** RECORDED DATA **
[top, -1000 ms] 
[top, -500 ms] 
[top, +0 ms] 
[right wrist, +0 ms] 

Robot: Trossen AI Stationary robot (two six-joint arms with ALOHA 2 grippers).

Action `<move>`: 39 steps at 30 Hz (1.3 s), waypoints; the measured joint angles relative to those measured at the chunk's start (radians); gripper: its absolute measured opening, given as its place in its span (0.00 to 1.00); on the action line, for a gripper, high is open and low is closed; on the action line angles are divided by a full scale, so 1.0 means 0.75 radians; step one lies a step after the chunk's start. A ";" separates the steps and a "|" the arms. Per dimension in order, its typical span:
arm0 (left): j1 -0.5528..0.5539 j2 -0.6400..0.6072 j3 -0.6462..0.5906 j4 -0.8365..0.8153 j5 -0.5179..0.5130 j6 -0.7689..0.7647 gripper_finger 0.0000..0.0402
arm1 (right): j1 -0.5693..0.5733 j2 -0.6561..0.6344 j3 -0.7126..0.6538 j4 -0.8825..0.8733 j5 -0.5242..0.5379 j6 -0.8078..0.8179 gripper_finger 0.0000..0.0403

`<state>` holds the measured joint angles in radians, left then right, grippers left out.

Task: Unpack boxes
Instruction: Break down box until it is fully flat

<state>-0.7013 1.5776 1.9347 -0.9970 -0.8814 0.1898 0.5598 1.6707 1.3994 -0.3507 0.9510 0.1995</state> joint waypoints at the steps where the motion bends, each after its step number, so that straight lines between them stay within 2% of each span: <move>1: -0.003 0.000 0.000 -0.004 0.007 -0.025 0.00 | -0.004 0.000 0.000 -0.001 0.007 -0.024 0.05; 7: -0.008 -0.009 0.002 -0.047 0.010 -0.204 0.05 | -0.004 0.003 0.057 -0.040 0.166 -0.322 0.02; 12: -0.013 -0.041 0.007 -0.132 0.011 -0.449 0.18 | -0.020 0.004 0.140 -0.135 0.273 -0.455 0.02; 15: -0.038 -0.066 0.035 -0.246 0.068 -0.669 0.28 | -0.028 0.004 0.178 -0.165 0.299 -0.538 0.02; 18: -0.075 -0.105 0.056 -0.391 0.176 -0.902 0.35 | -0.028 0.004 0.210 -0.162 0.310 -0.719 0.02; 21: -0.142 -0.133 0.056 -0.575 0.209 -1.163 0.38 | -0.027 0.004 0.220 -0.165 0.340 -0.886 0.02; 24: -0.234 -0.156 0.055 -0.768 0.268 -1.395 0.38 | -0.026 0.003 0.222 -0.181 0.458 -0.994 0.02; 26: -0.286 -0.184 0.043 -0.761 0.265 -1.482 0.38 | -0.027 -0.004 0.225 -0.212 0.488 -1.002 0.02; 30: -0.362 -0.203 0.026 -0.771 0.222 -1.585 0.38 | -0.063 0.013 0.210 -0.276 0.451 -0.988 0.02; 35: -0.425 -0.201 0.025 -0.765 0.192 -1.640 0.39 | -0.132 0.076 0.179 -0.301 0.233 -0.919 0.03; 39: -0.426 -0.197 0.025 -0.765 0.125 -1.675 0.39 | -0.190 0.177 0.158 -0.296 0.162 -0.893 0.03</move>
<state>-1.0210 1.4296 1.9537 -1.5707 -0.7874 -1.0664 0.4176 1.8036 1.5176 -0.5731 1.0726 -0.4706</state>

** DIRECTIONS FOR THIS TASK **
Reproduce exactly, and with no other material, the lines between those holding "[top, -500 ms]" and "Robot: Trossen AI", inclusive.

** SOLUTION **
[top, -500 ms] 
[top, +0 ms] 
[right wrist, +0 ms] 

Robot: Trossen AI Stationary robot (two six-joint arms with ALOHA 2 grippers).

With that, the answer is finished.